12 KiB
Toolchain Flow Modularization Notes (Draft)
Based on docs/manual_v0.17.2.pdf and the current repo structure, this note outlines a modular decomposition plan, risks, and a staged engineering approach to reduce Kneron prebuilt coupling while preserving the end-to-end flow.
1) Project Plan Review (Your Proposal)
Your plan is sound and low-risk:
- 拆步驟成模組、先完成完整流程 → 保持可用性、可回歸。
- 逐一檢討模組是否可改寫/重建 → 聚焦風險最高的依賴點。
This sequencing avoids a “big bang rewrite.” It also lets you replace a single module without breaking downstream steps.
2) Manual-Driven Flow Stages (v0.17.2)
From the manual, the official workflow breaks down cleanly into these steps:
ONNX Workflow
- A. Model conversion to ONNX (Keras / PyTorch / Caffe / TFLite)
- B. ONNX optimization (general optimizer)
- C. Opset upgrade (if needed)
- D. IP evaluation (performance / support check)
- E. E2E simulator check (floating point)
BIE Workflow
- F. Quantization (analysis → produce BIE)
- G. E2E simulator check (fixed point)
NEF Workflow
- H. Batch compile (BIE → NEF)
- I. E2E simulator check (hardware)
- J. NEF combine (optional)
This mapping is consistent with current repo services:
services/workers/onnx/core.py: A/B (+ D currently viaevaluate)services/workers/bie/core.py: F (+ optional G if you add)services/workers/nef/core.py: H (+ optional I if you add)
2.1 Flow Diagram (Mermaid)
flowchart TD
A[Format Model<br/>Keras/TFLite/Caffe/PyTorch] --> B[Convert to ONNX]
B --> C[ONNX Optimize / Opset Upgrade / Graph Edits]
C --> D{IP Evaluation?}
D -- optional --> E[IP Evaluator Report]
C --> F{E2E FP Sim?}
F -- optional --> G[Float E2E Simulator Check]
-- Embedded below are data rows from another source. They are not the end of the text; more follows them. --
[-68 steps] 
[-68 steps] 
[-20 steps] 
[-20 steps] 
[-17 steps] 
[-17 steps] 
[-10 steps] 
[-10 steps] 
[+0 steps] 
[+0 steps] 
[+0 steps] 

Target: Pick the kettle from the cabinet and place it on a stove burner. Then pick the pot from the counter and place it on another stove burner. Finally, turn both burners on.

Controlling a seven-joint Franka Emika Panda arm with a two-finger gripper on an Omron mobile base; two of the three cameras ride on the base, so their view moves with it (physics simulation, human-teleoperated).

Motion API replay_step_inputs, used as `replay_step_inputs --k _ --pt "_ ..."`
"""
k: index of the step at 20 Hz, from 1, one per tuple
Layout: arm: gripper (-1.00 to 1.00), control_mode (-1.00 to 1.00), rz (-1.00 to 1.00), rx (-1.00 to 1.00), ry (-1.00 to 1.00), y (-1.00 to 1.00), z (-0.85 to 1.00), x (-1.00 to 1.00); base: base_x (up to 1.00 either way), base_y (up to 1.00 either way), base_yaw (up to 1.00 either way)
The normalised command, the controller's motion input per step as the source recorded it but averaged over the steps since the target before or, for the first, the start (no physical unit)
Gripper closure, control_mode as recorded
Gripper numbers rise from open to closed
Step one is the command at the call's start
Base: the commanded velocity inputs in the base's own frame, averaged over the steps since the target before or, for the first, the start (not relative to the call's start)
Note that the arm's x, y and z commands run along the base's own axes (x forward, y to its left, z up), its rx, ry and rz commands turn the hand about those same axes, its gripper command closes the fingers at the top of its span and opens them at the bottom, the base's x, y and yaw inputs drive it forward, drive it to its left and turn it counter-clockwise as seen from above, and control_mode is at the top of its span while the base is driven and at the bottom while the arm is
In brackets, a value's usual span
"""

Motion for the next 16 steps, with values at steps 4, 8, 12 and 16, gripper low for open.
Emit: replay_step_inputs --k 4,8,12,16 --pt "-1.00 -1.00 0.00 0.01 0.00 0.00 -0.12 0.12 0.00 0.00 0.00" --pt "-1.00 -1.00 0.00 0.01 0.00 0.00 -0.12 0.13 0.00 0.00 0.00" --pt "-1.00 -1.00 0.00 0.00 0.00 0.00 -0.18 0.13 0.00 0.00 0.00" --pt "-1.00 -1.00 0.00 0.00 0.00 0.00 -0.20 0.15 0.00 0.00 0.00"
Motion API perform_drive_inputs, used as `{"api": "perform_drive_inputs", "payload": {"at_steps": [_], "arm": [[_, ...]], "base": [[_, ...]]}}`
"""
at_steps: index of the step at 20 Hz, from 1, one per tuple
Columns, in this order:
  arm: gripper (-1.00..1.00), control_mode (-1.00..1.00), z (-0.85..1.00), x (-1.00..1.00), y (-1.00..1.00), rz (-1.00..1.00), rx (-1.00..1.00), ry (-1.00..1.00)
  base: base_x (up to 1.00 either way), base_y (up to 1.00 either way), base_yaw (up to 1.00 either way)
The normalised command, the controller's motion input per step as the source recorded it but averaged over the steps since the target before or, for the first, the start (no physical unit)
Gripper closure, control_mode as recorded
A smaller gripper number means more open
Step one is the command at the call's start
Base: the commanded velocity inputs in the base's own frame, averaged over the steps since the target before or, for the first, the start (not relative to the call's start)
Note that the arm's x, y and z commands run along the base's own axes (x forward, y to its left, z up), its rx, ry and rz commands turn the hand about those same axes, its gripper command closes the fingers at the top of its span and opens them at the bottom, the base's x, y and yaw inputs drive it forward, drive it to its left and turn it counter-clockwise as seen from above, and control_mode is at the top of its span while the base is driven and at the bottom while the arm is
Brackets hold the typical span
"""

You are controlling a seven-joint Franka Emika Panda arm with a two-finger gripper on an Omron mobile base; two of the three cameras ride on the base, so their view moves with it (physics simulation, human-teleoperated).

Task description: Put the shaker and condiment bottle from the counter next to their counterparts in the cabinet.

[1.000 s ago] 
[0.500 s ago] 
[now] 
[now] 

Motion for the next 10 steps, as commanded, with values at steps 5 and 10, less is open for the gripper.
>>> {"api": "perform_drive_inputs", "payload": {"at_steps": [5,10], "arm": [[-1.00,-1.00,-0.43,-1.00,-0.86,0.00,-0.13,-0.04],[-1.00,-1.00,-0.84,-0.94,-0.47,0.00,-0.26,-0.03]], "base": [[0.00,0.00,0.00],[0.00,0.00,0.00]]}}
C --> H[Quantization / Analysis]
H --> I[BIE Output]
I --> J{E2E Fixed-Point Sim?}
J -- optional --> K[Fixed-Point E2E Check]
I --> L[Compile]
L --> M[NEF Output]
M --> N{E2E Hardware Sim?}
N -- optional --> O[Hardware E2E Check]
M --> P{NEF Combine?}
P -- optional --> Q[Combined NEF]
subgraph OSS-Friendly
A
B
C
end
subgraph Kneron-Dependent
D
E
F
G
H
I
J
K
L
M
N
O
P
Q
end
3) Recommended Module Split (Initial)
A clean split with minimal coupling and clear replacement points:
3.1 Format & Graph Layer (OSS-Friendly)
-
FormatConverters
- Keras→ONNX, TFLite→ONNX, Caffe→ONNX, PyTorch-exported ONNX
- Pure Python; use
libs/ONNX_Convertor+libs/kneronnxopt
-
OnnxGraphOps
- optimize (onnx2onnx), opset upgrade, graph editing, shape fixes
- Pure Python, independent from toolchain binaries
3.2 Validation & Simulation Layer (Kneron-Dependent)
-
IPEvaluator
ModelConfig.evaluate()(toolchain evaluator)- Coupled to
sys_flow+ prebuilt binaries - Should be optional plug-in, not hard-dependency of ONNX conversion
-
E2ESimulator
- float/fixed/hardware validation (kneron_inference)
- Coupled to Kneron libs; keep as plugin backend
3.3 Quantization & Compile Layer (Kneron-Dependent)
-
QuantizationBackend (BIE)
- Current:
ModelConfig.analysis()→ sys_flow binaries - Make a backend interface with a Kneron implementation
- Current:
-
CompilerBackend (NEF)
- Current:
ktc.compile()→ prebuilt compiler - Same backend interface style; Kneron impl for now
- Current:
3.4 Packaging/Orchestration Layer
- Pipeline Orchestrator
- Defines the sequence and exchange formats (ONNX, BIE, NEF)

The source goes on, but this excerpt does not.